2)The emf across an open ended conductor(suppose the ends are A and B) is ONLY due to the conservative electrostatic field produced by the separated charges, due to the magnetic force, given by the integral of the electrostatic field over the length of the conductor for A to B : ϵ=-∫Es.dl〗. As the conductor speeds up, due the greater magnetic force, greater charge is deposited at the ends, resulting in greater magnitude of the electrostatic field(Es) across the conductor, which in turn increases its integral over the length(which is the emf of course!).

3) Again, for an open-ended conductor, we take the electrostatic field, which is qvB/q = vB. Substituting In the formula and integrating, ϵ = -vBL. So, the formula remains valid.

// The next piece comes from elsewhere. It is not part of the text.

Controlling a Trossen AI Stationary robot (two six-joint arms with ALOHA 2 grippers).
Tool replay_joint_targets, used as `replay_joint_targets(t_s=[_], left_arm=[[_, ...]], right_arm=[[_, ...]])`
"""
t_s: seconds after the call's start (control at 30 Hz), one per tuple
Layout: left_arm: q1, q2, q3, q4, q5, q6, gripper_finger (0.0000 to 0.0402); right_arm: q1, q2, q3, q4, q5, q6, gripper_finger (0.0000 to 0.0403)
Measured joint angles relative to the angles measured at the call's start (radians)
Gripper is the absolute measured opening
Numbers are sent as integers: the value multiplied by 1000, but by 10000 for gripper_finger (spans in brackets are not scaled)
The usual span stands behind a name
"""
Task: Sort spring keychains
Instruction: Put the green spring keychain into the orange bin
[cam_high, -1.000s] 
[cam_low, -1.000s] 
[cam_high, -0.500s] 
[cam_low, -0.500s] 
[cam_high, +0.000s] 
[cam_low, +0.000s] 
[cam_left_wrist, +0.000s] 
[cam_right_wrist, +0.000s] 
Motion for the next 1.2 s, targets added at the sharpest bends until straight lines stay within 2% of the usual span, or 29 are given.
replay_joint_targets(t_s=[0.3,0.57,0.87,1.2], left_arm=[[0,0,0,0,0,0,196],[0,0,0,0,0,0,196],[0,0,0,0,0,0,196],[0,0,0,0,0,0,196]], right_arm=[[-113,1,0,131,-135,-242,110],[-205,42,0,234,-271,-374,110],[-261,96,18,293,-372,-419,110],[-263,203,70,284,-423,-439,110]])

4) You are again confusing the non-conservative electric field E with the conservative electrostatic field (Es). When the circuit is closed, the emf: ϵ = ∮E.dl , where E is the total field(due to electric as well as electrostatic over the whole loop). The electrostatic part is obviously zero over the whole loop,(because it is conservative), but the electric field is given by Maxwell’s Equation: curl(E) =- dB/dt. For constant B, curl(E) = zero, which from stokes law suggests that its integral around the loop is also zero, producing zero emf. For varying magnetic field B, the integral of electrostatic field vanishes anyway, but curl(E) is not zero, which renders the emf non zero in the integral. Do not bring in electrostatic field in emf in a closed circuit. You’ll confuse yourself.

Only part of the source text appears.